• _GIVEN DATA_:
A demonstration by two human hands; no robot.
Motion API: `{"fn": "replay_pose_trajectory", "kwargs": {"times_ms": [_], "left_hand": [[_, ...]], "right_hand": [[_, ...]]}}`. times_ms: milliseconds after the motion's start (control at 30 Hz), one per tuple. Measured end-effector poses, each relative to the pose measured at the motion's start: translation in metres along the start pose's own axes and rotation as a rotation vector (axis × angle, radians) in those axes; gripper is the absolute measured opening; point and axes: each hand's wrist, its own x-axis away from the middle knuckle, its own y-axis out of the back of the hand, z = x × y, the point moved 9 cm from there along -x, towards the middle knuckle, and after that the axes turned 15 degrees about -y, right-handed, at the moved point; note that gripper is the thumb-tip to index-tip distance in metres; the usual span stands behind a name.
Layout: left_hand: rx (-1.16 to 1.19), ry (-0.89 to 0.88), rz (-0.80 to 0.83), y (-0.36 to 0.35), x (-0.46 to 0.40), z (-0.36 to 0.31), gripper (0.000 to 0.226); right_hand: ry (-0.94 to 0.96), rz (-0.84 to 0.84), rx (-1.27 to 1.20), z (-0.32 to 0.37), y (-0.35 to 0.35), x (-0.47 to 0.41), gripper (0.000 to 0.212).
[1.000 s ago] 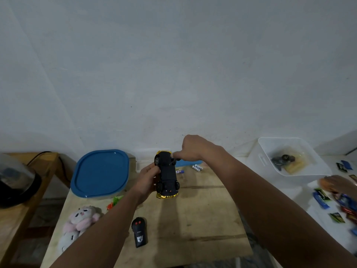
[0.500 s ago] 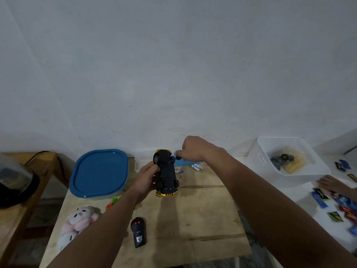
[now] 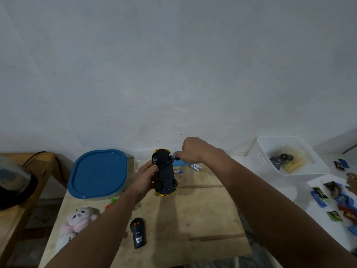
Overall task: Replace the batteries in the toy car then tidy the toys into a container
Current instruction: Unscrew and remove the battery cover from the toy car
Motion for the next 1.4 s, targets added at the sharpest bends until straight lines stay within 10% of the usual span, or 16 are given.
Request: {"fn": "replay_pose_trajectory", "kwargs": {"times_ms": [1400], "left_hand": [[0.032, -0.004, -0.063, 0.0071, 0.0024, -0.0009, 0.030]], "right_hand": [[0.029, 0.064, -0.055, 0.0026, -0.0050, 0.0078, 0.029]]}}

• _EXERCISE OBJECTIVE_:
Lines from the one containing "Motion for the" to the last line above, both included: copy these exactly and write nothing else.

• _RESULT FOR THIS TASK_:
Motion for the next 1.4 s, targets added at the sharpest bends until straight lines stay within 10% of the usual span, or 16 are given.
Request: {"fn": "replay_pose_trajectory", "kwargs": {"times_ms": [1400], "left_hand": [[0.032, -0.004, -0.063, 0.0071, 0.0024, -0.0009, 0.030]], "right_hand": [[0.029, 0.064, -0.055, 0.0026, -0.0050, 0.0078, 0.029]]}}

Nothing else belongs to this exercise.